Otherwise those that conform with the standard are unfairly burdened to bail out
(via tax-payer paid FEMA disaster assistance) the states and communities that
don't conform to the same standards.
I guess we just have to live with the fact that you like your "TRUTH" to be the
better truth, if not the only truth. That is an individual scientist's
prerogative. But it does not help society to come to a consesus standard.
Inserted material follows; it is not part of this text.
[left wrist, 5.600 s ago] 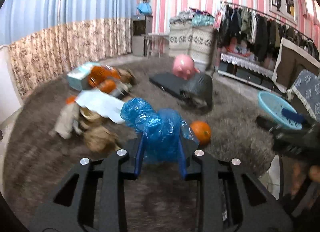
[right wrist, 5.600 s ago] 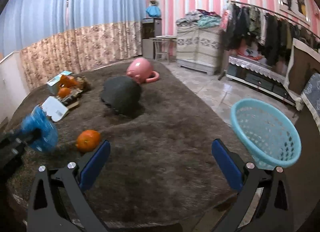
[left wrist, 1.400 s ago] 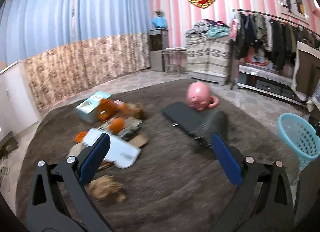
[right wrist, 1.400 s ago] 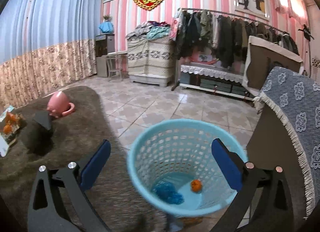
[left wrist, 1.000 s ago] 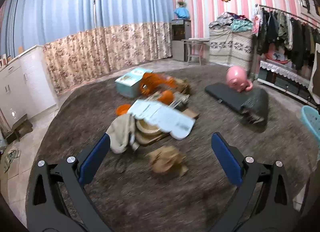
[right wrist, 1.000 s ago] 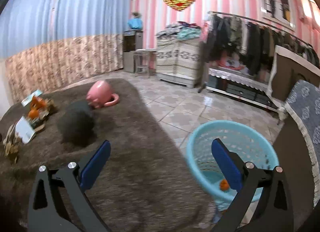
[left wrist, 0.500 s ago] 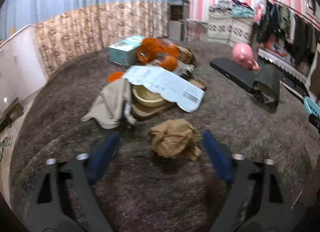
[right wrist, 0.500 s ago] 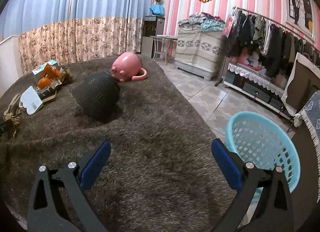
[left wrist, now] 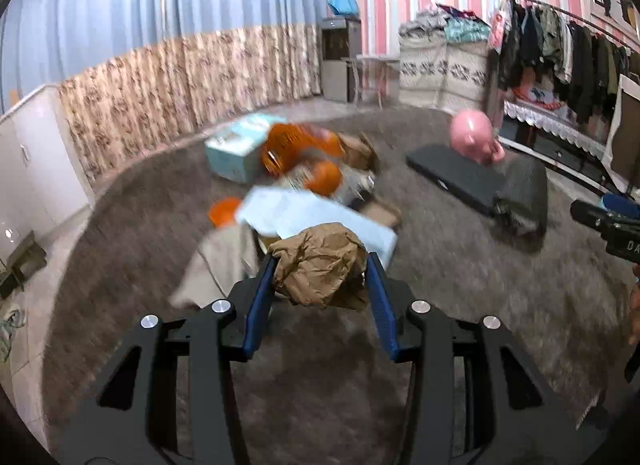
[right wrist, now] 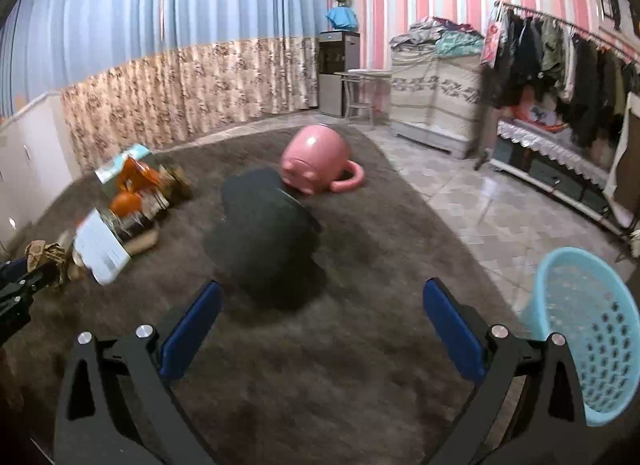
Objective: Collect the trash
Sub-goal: 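Grasp the brown paper bag with the left tool while the right tool grasps the black mesh cup, then carry both items over the blue basket and open both tools to drop them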
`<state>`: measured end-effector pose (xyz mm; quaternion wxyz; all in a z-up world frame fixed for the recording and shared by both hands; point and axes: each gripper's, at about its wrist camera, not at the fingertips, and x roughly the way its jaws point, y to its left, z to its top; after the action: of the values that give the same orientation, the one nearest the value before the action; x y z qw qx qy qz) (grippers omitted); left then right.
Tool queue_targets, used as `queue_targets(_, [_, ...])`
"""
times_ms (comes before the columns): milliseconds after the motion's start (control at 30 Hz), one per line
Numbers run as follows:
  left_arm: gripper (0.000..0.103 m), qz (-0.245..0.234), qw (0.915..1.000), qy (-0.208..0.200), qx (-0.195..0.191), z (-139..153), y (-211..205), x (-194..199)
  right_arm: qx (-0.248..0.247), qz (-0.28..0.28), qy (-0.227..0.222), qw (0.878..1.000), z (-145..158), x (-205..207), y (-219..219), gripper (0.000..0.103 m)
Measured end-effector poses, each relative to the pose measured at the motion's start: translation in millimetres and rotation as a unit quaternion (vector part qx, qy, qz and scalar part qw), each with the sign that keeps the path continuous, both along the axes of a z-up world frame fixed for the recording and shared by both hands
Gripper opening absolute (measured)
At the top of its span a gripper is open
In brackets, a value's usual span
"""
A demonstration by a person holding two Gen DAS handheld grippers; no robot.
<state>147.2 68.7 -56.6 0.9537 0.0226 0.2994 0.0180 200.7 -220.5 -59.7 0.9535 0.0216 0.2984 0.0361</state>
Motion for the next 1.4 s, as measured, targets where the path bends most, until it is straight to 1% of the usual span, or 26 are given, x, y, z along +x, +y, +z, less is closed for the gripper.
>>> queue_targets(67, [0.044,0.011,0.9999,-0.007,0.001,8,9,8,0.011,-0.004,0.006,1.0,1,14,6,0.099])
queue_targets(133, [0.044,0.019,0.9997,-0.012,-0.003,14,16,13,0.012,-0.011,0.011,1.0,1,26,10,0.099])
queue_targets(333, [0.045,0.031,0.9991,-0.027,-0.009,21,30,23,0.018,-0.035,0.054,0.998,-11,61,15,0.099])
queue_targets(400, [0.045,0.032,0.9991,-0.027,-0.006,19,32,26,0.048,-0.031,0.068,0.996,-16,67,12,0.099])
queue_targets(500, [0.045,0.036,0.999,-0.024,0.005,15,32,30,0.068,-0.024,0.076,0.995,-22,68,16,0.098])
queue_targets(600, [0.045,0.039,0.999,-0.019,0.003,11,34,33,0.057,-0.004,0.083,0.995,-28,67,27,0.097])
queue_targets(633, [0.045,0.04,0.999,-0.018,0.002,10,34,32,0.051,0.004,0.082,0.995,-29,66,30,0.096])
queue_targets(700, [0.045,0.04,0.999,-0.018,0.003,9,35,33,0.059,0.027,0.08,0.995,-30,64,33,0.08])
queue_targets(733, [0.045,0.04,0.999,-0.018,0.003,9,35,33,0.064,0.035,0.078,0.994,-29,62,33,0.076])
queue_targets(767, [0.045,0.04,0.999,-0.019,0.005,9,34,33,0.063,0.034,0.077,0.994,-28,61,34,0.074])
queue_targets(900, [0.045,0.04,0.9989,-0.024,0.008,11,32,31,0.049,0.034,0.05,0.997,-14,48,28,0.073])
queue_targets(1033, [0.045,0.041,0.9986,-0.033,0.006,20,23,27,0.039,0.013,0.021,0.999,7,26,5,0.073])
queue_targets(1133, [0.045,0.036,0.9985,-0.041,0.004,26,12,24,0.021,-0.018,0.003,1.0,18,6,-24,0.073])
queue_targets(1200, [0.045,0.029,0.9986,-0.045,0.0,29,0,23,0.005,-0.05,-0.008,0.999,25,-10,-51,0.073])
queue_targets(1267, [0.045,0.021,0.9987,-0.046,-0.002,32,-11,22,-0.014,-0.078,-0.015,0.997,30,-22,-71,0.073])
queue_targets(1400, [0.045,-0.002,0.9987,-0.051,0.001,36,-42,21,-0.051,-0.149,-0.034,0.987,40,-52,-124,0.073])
I would like to point out to you that, to the best of my memory, each state or
community that adopts a seismic standard, that significantly deviates from the
FEMA recommended NEHRP (in the form of IBC, adopted as a reference code by
local regulatory powers) will have to go through an approval process that makes
this community's code FEMA-certified. If it does not meet this federal approval
process, the state or community may fail to become eligible to federal
earthquake disaster relief funds. So you should not take lightly your
insistance on lower standards (even if you were scientifically "right") that
make your state (and similar like-minded communities) uneligible for federal
relief funds after an earthquake. Part of the argument is that the federal
funds used for rebuilding should conform to the federal standards, or you are
not entitled to the federal money. We had to go through this process for the
first version of the NYC Building code. But recently NYC switched to IBC, so
that almost automatically has federal approval, unless the local community
insists on "substantial" exemptions and modifications from IBC reference code.